Assignment
What's wanted here is the full listing below, repeated exactly, with no images in it.

====== Data block

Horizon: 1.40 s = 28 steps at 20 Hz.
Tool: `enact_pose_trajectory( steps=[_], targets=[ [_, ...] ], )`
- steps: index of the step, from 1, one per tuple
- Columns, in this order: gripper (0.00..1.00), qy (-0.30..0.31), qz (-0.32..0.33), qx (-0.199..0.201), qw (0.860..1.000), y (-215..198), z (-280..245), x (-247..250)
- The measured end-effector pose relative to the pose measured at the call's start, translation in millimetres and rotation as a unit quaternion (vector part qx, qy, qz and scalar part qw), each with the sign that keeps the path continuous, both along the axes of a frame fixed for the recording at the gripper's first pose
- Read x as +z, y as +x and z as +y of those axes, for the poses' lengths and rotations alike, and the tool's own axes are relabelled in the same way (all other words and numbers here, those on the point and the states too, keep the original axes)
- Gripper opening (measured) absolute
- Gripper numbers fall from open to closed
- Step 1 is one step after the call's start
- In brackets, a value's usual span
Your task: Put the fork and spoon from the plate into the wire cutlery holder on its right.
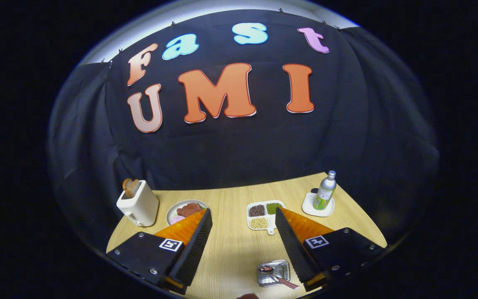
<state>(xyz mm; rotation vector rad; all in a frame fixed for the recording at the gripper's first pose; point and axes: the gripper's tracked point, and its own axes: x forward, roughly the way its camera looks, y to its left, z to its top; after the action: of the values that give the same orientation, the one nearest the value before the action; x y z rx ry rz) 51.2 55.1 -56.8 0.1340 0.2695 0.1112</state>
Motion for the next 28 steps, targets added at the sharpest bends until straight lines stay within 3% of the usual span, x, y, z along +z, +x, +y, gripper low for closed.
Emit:
enact_pose_trajectory(
  steps=[3, 8, 18, 28],
  targets=[
    [0.92, -0.019, -0.059, -0.005, 0.998, -1, 12, 29],
    [0.92, -0.050, -0.112, 0.019, 0.992, -11, 49, 53],
    [0.92, -0.044, -0.093, 0.089, 0.991, -29, 136, 25],
    [0.92, -0.067, 0.034, 0.170, 0.983, -52, 219, -88]
  ],
)
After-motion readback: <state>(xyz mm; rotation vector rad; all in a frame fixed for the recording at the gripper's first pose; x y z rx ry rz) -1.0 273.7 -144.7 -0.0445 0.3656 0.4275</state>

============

Answer to the problem
Horizon: 1.40 s = 28 steps at 20 Hz.
Tool: `enact_pose_trajectory( steps=[_], targets=[ [_, ...] ], )`
- steps: index of the step, from 1, one per tuple
- Columns, in this order: gripper (0.00..1.00), qy (-0.30..0.31), qz (-0.32..0.33), qx (-0.199..0.201), qw (0.860..1.000), y (-215..198), z (-280..245), x (-247..250)
- The measured end-effector pose relative to the pose measured at the call's start, translation in millimetres and rotation as a unit quaternion (vector part qx, qy, qz and scalar part qw), each with the sign that keeps the path continuous, both along the axes of a frame fixed for the recording at the gripper's first pose
- Read x as +z, y as +x and z as +y of those axes, for the poses' lengths and rotations alike, and the tool's own axes are relabelled in the same way (all other words and numbers here, those on the point and the states too, keep the original axes)
- Gripper opening (measured) absolute
- Gripper numbers fall from open to closed
- Step 1 is one step after the call's start
- In brackets, a value's usual span
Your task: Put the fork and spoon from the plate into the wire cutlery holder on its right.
<state>(xyz mm; rotation vector rad; all in a frame fixed for the recording at the gripper's first pose; point and axes: the gripper's tracked point, and its own axes: x forward, roughly the way its camera looks, y to its left, z to its top; after the action: of the values that give the same orientation, the one nearest the value before the action; x y z rx ry rz) 51.2 55.1 -56.8 0.1340 0.2695 0.1112</state>
Motion for the next 28 steps, targets added at the sharpest bends until straight lines stay within 3% of the usual span, x, y, z along +z, +x, +y, gripper low for closed.
Emit:
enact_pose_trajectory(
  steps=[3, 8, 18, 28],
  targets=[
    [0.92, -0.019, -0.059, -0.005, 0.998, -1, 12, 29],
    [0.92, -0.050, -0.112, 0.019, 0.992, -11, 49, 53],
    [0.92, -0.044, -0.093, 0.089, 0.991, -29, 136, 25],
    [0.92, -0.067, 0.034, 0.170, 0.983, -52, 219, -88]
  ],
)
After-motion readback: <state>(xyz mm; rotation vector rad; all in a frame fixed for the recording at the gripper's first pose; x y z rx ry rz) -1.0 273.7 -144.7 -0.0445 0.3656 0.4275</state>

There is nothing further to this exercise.